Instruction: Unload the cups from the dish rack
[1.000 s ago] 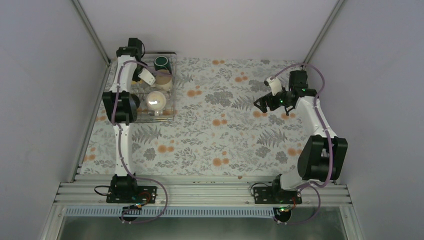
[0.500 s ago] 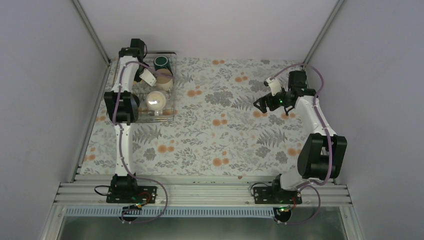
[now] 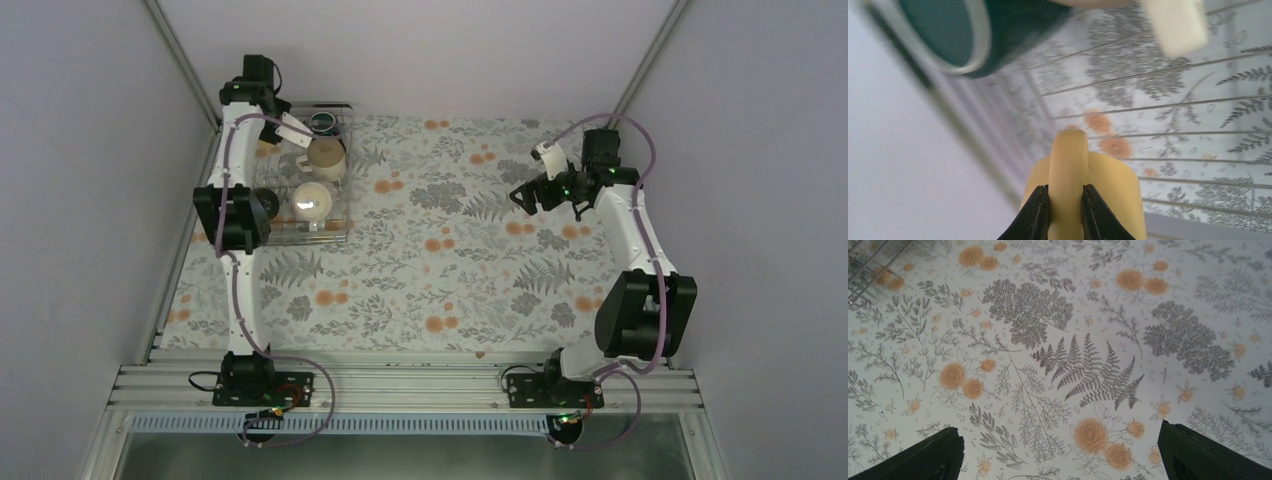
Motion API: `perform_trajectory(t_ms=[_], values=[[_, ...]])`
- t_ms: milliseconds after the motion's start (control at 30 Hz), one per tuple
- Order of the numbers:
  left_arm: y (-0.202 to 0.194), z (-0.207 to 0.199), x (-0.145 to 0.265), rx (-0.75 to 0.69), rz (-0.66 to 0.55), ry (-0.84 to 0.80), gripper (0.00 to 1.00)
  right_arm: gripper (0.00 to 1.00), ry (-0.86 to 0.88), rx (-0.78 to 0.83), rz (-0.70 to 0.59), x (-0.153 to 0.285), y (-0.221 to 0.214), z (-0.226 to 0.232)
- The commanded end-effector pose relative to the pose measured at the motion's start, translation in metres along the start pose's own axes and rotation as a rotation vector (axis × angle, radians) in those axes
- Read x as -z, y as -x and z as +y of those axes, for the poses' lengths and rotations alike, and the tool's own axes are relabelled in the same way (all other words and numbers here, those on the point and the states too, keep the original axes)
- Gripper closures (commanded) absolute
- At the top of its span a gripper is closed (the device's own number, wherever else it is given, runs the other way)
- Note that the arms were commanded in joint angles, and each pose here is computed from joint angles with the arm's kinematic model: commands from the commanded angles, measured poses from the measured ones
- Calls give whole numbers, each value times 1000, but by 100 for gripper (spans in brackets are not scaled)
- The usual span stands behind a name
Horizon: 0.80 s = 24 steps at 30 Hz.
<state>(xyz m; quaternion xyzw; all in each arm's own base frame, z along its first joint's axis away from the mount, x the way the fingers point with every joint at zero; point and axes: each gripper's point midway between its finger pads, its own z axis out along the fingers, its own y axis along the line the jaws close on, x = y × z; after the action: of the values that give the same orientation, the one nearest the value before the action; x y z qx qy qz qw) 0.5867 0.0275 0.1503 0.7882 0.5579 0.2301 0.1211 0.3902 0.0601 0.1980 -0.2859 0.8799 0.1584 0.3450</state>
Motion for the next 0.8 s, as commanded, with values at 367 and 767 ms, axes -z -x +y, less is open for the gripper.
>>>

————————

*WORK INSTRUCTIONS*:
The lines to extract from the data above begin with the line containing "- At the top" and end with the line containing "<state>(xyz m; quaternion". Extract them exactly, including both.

*RESULT OF THIS EXERCISE*:
- At the top of its span a gripper is closed (the device's own number, wherever else it is given, runs the other way)
- Note that the arms were commanded in joint angles, and each pose here is computed from joint angles with the arm's kinematic model: commands from the commanded angles, measured poses from the measured ones
- Calls give whole numbers, each value times 1000, but by 100 for gripper (spans in brackets are not scaled)
- The usual span stands behind a name
Horizon: 0.80 s = 24 steps at 30 Hz.
<state>(xyz m; quaternion xyzw; all in each arm's own base frame, z along its first joint's axis away from the mount, x the way the fingers point with every joint at zero; point and axes: each gripper's point midway between its finger pads, its own z axis out along the fingers, its own y axis along the line the jaws close on, x = y × z; after the action: of the values that give the same orientation, the one nearest the value before the action; x y z qx qy qz qw) 0.5867 0.0275 0.1503 0.7882 0.5579 0.2301 0.1211 0.3902 0.0601 0.1980 -0.2859 0.8799 0.1584 0.3450</state>

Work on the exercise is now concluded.